Write the listing below out again word for word, without a single picture.

──────────────────────────────

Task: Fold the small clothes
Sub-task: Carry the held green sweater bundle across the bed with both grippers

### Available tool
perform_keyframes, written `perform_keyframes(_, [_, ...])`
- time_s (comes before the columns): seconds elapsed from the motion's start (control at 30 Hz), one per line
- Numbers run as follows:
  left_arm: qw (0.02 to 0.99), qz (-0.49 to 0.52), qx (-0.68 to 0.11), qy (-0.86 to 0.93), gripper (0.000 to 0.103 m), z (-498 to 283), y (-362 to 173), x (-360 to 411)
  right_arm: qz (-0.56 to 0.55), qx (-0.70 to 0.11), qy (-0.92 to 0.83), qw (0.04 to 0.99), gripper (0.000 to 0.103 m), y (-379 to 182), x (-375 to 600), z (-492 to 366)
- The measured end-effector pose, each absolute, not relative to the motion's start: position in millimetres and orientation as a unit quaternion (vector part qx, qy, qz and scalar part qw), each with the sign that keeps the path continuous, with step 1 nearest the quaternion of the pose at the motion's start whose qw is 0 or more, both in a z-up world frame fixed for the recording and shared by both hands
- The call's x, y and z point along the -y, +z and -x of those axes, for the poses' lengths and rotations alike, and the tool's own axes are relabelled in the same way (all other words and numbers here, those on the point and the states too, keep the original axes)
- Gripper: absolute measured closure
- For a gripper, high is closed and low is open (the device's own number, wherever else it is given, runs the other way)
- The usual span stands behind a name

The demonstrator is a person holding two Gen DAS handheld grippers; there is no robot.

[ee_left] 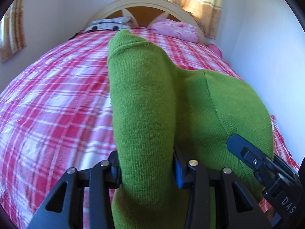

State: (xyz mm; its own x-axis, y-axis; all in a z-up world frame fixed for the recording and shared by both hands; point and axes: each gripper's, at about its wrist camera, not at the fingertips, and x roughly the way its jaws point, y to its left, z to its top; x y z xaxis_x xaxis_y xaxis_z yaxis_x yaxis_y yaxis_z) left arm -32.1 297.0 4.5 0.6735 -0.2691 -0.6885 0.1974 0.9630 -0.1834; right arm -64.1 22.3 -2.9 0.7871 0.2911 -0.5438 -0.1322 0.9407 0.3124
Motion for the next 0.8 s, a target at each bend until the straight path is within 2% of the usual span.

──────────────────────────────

* Result:
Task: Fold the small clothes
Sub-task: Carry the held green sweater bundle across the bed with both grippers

### Available tool
perform_keyframes, written `perform_keyframes(_, [_, ...])`
- time_s (comes before the columns): seconds elapsed from the motion's start (control at 30 Hz), one per line
- Numbers run as follows:
  left_arm: qw (0.02 to 0.99), qz (-0.49 to 0.52), qx (-0.68 to 0.11), qy (-0.86 to 0.93), gripper (0.000 to 0.103 m), z (-498 to 283), y (-362 to 173), x (-360 to 411)
  right_arm: qz (-0.56 to 0.55), qx (-0.70 to 0.11), qy (-0.92 to 0.83), qw (0.04 to 0.99), gripper (0.000 to 0.103 m), y (-379 to 182), x (-375 to 600), z (-492 to 366)
- The measured end-effector pose, each absolute, not relative to the motion's start: position in millimetres and orientation as a unit quaternion (vector part qx, qy, qz and scalar part qw), each with the sign that keeps the path continuous, with step 1 nearest the quaternion of the pose at the motion's start whose qw is 0 or more, both in a z-up world frame fixed for the recording and shared by both hands
- The call's x, y and z point along the -y, +z and -x of those axes, for the poses' lengths and rotations alike, and the tool's own axes are relabelled in the same way (all other words and numbers here, those on the point and the states too, keep the original axes)
- Gripper: absolute measured closure
- For a gripper, high is closed and low is open (the device's own number, wherever else it is given, runs the other way)
- The usual span stands behind a name

The demonstrator is a person holding two Gen DAS handheld grippers; there is no robot.

[ee_left] 

State: (xyz mm; its own x-axis, y-axis; all in a z-up world frame fixed for the recording and shared by both hands; point and axes: each gripper's, at about its wrist camera, not at the fingertips, and x roughly the way its jaws point, y to its left, z to its top; x y z xaxis_x xaxis_y xaxis_z yaxis_x yaxis_y yaxis_z) left arm -32.1 297.0 4.5 0.6735 -0.2691 -0.6885 0.1974 0.9630 -0.1834; right arm -64.1 22.3 -2.9 0.7871 0.2911 -0.5438 -0.1322 0.9407 0.3124
Motion for the next 0.8 s, a target at each bend until the straight path is within 2% of the usual span.

This exercise has no more to it.